Mi pare insomma che il senso di spossessamento si spieghi prima di tutto con il fatto che i patrimoni sono, all’interno dei paesi ricchi, alquanto concentrati (per una buona parte della popolazione il capitale è un’astrazione), e che sia già ampiamente iniziato l’esodo politico dei patrimoni più consistenti. Per gran parte degli abitanti dei paesi ricchi, in particolare in Europa e in Francia, l’idea secondo cui le famiglie europee detengono un capitale venti volte superiore a quello detenuto dalle riserve cinesi sembra abbastanza astratta, proprio perché si tratta di patrimoni privati e non di fondi sovrani subito disponibili, per esempio per aiutare la Grecia, come ha amabilmente proposto di fare la Cina negli ultimi anni. Eppure questi patrimoni privati sono una realtà concreta, e se i governi dell’Unione Europea decidessero in tal senso, diventerebbe subito possibile metterli a disposizione. Il problema è che è molto difficile, per un governo preso isolatamente, regolare o imporre patrimoni e redditi. Il senso d’impotenza che affligge oggi i paesi ricchi, e i paesi europei in particolare – il cui territorio si trova spezzettato in tanti piccoli Stati tra loro concorrenti perché divisi dall’esigenza, penalizzante, di attrarre capitali –, discende secondo noi proprio da questa perdita di sovranità democratica. E concorre ad aumentarlo anche la crescita molto forte delle posizioni finanziarie lorde tra i vari paesi, ciascuno dei quali si sente sempre meno proprietario di se stesso e sempre più proprietà dei paesi vicini, come abbiamo visto nel capitolo 5.

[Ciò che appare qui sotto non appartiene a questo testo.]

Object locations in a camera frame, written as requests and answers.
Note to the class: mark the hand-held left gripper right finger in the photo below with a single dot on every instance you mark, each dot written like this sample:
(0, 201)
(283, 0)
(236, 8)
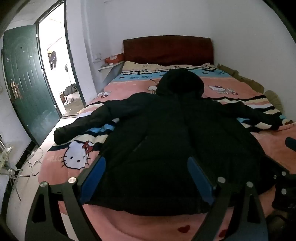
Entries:
(200, 180)

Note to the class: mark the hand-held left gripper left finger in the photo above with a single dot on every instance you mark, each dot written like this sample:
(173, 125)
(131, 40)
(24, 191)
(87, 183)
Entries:
(93, 178)

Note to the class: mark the grey bedside table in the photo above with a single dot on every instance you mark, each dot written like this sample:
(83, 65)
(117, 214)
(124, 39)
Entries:
(111, 71)

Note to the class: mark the pink cartoon cat blanket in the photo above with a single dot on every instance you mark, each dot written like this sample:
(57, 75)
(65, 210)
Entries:
(129, 85)

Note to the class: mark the dark red bed headboard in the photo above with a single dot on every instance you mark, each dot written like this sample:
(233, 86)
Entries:
(168, 49)

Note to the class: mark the metal rack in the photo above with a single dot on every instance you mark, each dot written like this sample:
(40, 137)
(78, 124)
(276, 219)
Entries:
(11, 172)

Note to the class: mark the olive green cloth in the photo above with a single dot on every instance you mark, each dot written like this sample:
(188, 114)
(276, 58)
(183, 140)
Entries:
(249, 82)

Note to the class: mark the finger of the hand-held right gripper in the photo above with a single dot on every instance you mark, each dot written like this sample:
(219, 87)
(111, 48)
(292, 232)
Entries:
(291, 143)
(276, 169)

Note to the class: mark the black hooded jacket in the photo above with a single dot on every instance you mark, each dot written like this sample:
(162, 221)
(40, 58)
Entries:
(161, 139)

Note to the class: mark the dark door frame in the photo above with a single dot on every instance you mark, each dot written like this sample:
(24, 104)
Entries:
(74, 69)

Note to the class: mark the dark green door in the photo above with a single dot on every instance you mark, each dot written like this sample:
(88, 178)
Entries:
(27, 76)

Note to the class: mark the white wall socket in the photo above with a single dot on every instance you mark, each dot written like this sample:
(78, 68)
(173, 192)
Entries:
(98, 56)

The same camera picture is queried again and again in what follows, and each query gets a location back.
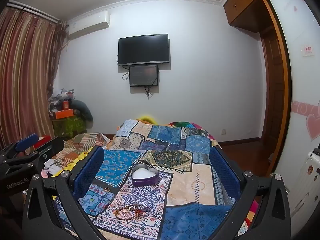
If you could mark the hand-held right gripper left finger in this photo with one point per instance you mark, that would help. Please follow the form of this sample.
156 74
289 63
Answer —
90 170

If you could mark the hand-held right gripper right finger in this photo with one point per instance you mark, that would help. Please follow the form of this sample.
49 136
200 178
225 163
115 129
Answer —
225 176

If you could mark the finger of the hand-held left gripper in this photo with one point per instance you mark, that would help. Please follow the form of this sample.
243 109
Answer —
48 148
27 141

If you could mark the gold bangle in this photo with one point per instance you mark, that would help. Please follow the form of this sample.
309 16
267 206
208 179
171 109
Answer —
128 208

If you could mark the purple heart-shaped tin box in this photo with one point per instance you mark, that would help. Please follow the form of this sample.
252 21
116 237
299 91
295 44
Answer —
145 177

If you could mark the small red box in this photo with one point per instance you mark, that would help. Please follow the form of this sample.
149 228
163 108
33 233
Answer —
43 141

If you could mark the zigzag patterned cloth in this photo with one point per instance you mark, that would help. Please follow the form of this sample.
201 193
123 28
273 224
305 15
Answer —
85 140

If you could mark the orange box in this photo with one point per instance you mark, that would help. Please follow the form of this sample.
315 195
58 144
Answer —
63 114

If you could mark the blue patchwork blanket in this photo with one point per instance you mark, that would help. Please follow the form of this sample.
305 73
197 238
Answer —
180 180

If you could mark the dark grey plush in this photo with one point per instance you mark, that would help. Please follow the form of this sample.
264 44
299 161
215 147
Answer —
83 111

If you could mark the pile of patterned wrapping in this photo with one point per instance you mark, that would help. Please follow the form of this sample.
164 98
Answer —
61 97

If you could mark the striped red curtain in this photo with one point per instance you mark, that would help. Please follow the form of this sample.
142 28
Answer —
25 80

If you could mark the rainbow coloured cloth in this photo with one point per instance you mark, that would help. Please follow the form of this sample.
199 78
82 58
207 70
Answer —
186 124

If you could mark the yellow blanket edge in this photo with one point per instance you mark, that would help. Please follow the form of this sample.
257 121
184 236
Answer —
147 119

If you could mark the white plastic object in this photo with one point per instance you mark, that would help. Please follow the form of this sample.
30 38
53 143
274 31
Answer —
312 165

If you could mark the brown wooden door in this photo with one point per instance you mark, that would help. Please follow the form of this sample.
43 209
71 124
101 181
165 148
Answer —
272 92

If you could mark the pink heart sticker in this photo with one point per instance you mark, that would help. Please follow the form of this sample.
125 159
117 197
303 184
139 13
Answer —
313 122

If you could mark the white air conditioner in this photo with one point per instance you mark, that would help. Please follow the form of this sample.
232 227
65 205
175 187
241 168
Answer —
87 26

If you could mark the red label sticker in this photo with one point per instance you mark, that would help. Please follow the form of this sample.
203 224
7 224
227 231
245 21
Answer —
308 50

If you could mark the wooden overhead cabinet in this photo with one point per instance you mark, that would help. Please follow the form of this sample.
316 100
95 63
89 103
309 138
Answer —
243 3

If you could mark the white wall socket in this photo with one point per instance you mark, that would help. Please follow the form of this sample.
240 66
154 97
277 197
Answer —
224 131

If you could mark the small black wall monitor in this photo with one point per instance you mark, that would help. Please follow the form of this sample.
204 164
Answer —
143 75

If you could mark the black wall television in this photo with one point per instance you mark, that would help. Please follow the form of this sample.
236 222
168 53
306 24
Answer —
143 49

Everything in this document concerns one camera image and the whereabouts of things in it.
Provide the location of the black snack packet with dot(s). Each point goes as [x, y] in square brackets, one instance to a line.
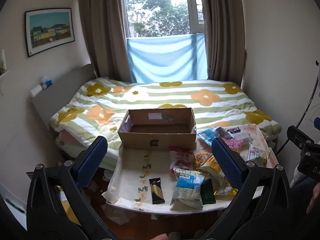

Nella Parte quarta del volume vedremo in quale misura un’imposta mondiale – o quantomeno europea – sul capitale possa rappresentare uno strumento adatto a superare queste contraddizioni, e quali altre risposte possano dare i governi che dovranno affrontare una tale realtà. Precisiamo subito che la divergenza oligarchica non è soltanto più probabile della divergenza internazionale, ma è anche più difficile da combattere, poiché richiede un alto grado di coordinamento internazionale tra paesi solitamente abituati a farsi concorrenza. D’altra parte, l’esodo patrimoniale tende a cancellare il concetto stesso di nazionalità, dato che i più fortunati possono per così dire andarsene con il loro patrimonio e cambiare nazionalità, fino a cancellare ogni traccia della comunità d’origine. Solo una risposta coordinata a livello macroregionale aiuterà a superare una difficoltà del genere.